[Items from a dataset]

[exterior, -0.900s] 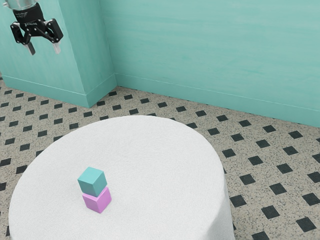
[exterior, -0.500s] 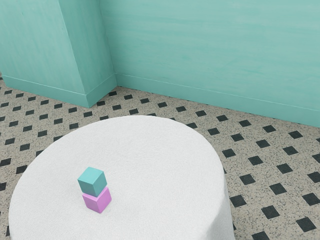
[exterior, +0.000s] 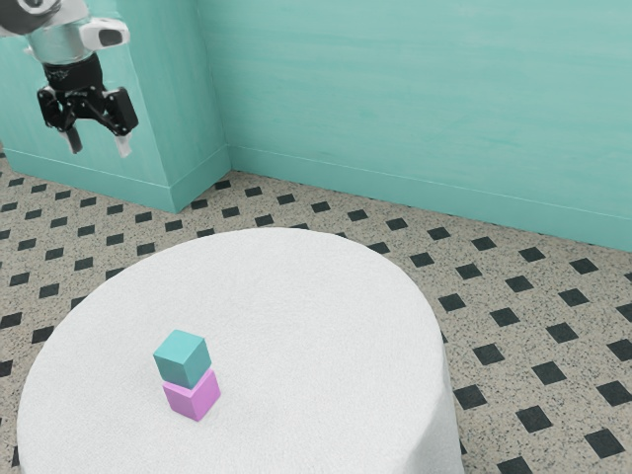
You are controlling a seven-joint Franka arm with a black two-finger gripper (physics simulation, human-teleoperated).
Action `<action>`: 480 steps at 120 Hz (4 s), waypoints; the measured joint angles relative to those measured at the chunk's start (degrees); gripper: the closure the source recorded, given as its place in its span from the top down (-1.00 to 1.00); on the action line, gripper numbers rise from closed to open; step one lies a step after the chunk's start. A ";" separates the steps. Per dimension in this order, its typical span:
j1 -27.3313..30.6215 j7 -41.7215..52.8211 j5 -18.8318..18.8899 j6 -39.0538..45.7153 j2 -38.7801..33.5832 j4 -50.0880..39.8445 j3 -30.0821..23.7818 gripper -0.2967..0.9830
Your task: Pick up the blue block with one arm, and put the blue block on the table with one arm
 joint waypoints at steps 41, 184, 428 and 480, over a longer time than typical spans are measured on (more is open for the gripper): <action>-8.39 -4.66 -3.40 22.88 9.48 -19.21 -1.89 0.53; -7.98 9.86 -6.70 49.15 -7.77 -55.11 -4.13 0.54; -7.98 -5.64 -3.81 50.63 -9.13 -58.68 -6.65 0.08; -8.65 -4.21 -3.59 46.95 21.65 -23.92 -9.51 0.07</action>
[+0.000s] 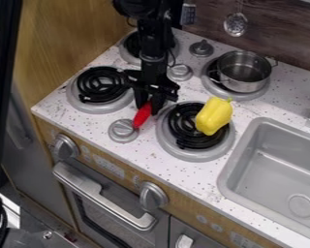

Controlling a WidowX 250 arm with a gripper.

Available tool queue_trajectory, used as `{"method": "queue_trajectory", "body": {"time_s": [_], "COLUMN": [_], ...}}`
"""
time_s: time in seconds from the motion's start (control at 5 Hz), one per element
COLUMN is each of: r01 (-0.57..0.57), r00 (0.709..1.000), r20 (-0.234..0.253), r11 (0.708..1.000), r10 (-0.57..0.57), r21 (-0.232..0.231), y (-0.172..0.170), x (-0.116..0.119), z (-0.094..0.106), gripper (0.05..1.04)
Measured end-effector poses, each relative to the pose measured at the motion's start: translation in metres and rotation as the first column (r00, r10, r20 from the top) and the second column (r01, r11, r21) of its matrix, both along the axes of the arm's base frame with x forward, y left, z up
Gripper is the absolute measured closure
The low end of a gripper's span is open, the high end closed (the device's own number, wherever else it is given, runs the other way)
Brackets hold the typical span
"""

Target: Moved the fork between the bottom right banner and the switch

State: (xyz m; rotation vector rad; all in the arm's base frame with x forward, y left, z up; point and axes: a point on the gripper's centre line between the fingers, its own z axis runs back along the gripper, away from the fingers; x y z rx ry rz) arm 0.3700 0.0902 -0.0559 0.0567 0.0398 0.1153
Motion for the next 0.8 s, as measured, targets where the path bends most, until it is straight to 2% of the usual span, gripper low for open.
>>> {"method": "queue_trajectory", "body": {"time_s": [0.2,0.4,0.6,0.8], "r01": [-0.001,-0.007,-0.035,-0.039], "r00": [1.0,1.0,0.999,0.999], "r20": [-0.006,-0.019,-0.031,0.023], "r11": [1.0,1.0,0.999,0.999], "r10": [0.001,0.007,0.036,0.039], "r21": [-0.007,-0.002,0.007,0.0], "y": [-0.003,-0.005,-0.011,-0.026], "x": [-0.001,-0.003,-0.015,-0.02], "z": [-0.003,-0.003,0.011,0.035], "gripper": [0.669,0.365,0.107,0.086]}}
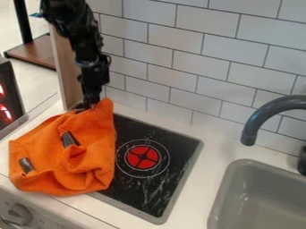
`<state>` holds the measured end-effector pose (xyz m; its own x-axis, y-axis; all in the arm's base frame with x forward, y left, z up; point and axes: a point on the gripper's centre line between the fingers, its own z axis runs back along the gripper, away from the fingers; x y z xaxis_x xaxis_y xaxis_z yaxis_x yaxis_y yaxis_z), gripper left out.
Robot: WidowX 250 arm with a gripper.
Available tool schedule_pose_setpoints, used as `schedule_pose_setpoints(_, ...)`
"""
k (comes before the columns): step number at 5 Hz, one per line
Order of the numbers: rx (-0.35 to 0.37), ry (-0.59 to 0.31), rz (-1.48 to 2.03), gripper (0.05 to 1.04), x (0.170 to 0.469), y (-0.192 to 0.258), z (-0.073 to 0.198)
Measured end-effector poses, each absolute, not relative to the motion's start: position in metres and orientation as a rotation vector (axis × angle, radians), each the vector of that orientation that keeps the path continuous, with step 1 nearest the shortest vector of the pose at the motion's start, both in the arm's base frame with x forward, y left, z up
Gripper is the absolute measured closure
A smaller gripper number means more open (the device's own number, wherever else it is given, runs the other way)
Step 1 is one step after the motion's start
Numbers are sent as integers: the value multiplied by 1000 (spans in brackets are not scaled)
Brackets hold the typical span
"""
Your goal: Unfold the cloth from bottom right to top left
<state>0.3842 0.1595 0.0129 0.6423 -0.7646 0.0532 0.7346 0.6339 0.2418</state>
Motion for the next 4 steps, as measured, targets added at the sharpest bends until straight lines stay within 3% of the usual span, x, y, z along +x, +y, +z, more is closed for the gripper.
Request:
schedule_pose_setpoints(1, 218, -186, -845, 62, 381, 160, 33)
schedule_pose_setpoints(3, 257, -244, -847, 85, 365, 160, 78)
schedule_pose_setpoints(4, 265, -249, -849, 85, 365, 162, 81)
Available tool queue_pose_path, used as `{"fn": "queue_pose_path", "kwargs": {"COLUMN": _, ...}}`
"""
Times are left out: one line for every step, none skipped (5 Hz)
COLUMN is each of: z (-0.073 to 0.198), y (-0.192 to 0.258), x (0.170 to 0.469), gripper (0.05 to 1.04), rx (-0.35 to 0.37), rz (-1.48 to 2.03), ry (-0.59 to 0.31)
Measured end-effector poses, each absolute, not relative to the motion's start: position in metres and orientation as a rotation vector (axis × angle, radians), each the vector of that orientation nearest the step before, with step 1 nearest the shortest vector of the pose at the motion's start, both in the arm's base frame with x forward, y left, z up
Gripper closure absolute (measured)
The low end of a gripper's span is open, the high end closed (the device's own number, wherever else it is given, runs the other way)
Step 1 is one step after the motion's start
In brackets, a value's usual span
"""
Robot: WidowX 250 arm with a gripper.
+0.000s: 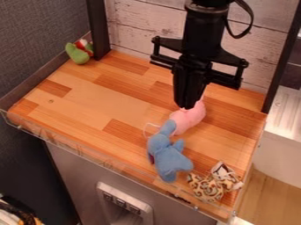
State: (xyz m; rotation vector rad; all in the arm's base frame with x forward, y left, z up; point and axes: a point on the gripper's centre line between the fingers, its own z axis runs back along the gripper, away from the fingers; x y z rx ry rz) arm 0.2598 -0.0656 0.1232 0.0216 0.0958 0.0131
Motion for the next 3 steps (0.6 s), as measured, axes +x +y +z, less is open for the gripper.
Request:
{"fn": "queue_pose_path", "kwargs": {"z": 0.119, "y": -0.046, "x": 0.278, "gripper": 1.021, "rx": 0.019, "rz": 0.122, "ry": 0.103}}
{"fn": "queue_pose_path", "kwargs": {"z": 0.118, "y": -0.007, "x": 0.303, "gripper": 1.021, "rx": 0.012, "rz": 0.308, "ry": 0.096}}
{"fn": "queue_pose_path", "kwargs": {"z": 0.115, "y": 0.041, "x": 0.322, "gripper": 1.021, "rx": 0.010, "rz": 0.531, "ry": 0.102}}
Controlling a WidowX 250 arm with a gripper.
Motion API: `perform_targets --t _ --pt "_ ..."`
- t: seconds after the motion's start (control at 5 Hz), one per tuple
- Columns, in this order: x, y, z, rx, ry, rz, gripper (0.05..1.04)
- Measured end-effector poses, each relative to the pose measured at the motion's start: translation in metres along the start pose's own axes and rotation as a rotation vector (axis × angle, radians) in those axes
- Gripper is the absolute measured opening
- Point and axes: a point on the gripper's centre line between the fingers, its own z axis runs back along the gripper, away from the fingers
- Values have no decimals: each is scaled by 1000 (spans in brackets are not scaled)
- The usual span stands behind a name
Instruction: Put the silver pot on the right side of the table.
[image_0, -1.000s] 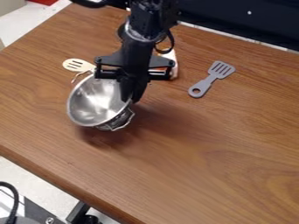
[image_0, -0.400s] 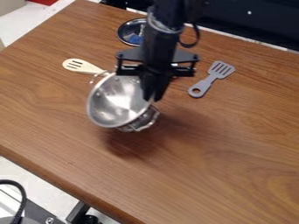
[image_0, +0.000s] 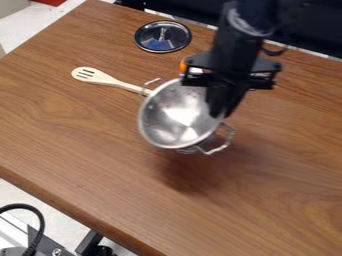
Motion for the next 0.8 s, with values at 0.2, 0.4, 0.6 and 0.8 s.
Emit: perform_targets --t 0.2,0.4,0.6,0.8 --pt "-4 -20 2 -10 13 -2 62" --pt "3 -41 -6 23 -27 34 62" --pt "9 -58 -12 27 -63 56 62" --pt "13 -65 -14 40 -66 59 62"
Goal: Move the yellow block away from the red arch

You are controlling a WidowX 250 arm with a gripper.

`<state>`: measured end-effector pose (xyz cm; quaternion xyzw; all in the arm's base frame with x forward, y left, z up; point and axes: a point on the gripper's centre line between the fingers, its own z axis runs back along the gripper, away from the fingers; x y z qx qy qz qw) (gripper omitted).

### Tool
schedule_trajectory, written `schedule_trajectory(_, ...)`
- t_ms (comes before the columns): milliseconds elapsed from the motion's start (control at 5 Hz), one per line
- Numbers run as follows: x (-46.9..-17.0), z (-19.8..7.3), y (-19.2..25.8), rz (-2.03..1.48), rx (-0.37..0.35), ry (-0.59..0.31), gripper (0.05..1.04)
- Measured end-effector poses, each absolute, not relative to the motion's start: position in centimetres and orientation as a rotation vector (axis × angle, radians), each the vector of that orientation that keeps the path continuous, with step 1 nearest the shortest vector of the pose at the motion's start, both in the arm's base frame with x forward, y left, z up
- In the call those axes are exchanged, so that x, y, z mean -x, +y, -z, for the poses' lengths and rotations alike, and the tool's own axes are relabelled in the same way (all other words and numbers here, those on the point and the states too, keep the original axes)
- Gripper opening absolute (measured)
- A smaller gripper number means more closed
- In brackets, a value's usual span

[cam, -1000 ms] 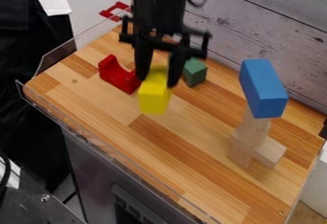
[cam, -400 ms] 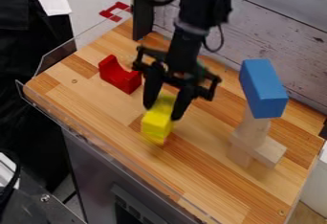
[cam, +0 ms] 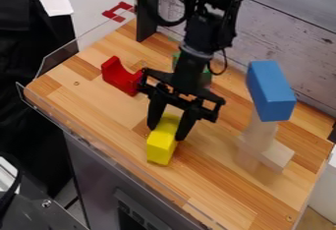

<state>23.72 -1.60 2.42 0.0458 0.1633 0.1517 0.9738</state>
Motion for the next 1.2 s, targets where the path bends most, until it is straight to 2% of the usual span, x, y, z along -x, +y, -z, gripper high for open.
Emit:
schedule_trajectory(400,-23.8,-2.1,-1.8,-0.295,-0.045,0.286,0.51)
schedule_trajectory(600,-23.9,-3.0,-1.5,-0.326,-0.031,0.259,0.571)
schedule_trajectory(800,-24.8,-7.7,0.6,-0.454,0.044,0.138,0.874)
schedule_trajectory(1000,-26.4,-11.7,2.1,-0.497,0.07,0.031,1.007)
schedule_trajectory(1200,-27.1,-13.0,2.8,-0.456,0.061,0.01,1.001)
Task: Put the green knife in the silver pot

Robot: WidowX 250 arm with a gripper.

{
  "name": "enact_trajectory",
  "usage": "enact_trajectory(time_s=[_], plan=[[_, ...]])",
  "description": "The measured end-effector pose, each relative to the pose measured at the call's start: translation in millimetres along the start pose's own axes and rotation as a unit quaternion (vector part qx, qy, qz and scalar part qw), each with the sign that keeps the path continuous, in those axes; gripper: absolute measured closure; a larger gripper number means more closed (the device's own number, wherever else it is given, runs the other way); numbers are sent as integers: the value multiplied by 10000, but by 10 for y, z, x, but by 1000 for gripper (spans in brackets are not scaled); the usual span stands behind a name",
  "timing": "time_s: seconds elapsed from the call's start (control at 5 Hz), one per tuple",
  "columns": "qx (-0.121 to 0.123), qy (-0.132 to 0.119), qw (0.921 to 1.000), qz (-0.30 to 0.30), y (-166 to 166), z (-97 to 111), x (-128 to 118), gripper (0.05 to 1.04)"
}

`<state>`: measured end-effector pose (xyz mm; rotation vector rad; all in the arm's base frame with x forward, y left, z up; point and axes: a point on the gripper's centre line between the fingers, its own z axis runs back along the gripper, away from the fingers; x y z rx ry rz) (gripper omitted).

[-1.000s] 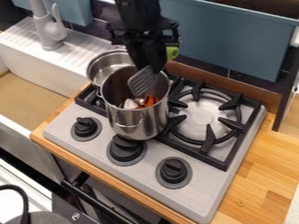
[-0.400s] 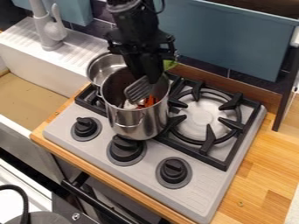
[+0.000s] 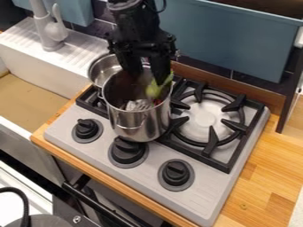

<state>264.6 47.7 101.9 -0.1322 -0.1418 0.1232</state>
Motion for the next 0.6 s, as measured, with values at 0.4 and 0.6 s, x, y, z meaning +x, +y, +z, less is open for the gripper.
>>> enact_trajectory(time_s=[0.4,0.6], plan=[[21,-6,10000,62,-29,26,31,83],[37,-5,10000,-66,-40,27,34,83]])
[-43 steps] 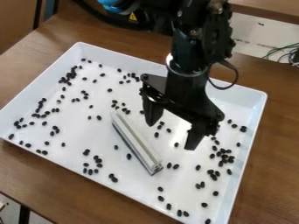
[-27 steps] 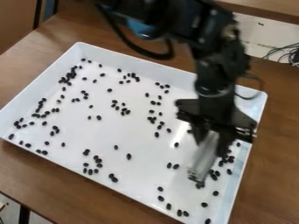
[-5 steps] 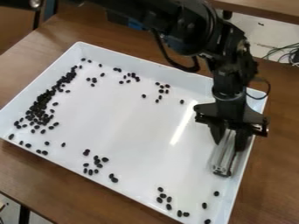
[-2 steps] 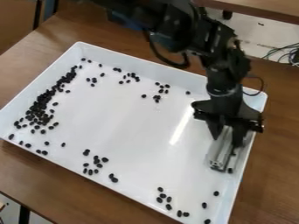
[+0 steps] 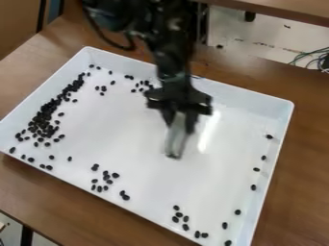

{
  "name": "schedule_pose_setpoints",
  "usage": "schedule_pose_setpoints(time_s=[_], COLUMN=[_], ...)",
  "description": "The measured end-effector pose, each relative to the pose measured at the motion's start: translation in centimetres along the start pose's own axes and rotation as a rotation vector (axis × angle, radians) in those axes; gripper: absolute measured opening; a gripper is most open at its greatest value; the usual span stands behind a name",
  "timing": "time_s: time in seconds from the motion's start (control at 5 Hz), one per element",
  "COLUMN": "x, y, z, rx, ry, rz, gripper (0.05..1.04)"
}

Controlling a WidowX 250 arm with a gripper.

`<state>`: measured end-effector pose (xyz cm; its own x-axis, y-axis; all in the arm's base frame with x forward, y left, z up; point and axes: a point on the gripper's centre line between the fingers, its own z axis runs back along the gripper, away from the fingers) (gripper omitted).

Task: Sweep into pile

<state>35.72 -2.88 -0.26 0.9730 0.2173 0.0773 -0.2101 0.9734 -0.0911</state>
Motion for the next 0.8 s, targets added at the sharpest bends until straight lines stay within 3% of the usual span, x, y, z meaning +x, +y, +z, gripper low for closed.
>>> schedule_pose_setpoints(time_s=[0.6, 0.8], x=[1.6, 1.5], y=[14.5, 15.5], z=[1.4, 1.6], rx=[0.079, 0.073], ry=[0.012, 0.015], rz=[0.16, 0.176], gripper=[0.359, 0.359])
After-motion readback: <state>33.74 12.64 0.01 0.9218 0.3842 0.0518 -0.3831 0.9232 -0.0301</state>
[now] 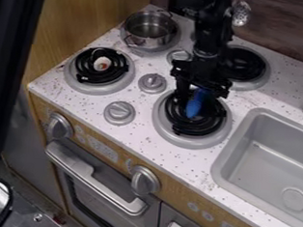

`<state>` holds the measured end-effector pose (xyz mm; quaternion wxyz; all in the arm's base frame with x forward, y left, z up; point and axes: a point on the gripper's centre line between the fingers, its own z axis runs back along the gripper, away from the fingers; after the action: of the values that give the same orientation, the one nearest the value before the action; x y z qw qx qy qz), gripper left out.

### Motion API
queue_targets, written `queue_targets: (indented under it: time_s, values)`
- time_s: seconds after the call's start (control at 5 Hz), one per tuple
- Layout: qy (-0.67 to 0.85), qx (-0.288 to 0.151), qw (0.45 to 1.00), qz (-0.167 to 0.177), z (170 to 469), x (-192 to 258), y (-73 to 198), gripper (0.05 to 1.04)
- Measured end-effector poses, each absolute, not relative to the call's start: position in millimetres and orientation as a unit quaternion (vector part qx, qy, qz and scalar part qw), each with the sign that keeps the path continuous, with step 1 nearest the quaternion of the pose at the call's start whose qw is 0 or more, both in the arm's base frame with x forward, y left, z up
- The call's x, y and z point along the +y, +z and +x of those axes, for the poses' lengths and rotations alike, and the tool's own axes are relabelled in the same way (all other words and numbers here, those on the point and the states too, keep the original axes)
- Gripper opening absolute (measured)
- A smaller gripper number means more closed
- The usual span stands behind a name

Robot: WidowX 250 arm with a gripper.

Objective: Moved the blue spoon to the upper centre of the stove

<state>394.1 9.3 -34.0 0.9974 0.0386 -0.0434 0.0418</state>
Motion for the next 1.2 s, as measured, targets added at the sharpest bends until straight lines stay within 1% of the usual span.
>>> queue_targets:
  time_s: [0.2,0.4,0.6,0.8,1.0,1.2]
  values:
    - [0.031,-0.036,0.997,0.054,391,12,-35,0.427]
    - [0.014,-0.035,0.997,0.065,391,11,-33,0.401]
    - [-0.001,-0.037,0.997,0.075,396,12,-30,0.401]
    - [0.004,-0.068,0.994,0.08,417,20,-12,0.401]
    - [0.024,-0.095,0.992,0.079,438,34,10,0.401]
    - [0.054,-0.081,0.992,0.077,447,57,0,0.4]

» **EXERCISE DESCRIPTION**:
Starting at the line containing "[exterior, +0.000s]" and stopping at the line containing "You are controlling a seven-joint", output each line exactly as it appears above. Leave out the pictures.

» **RESPONSE**:
[exterior, +0.000s] 
You are controlling a seven-joint Franka arm with a black two-finger gripper (physics simulation, human-teleoperated).

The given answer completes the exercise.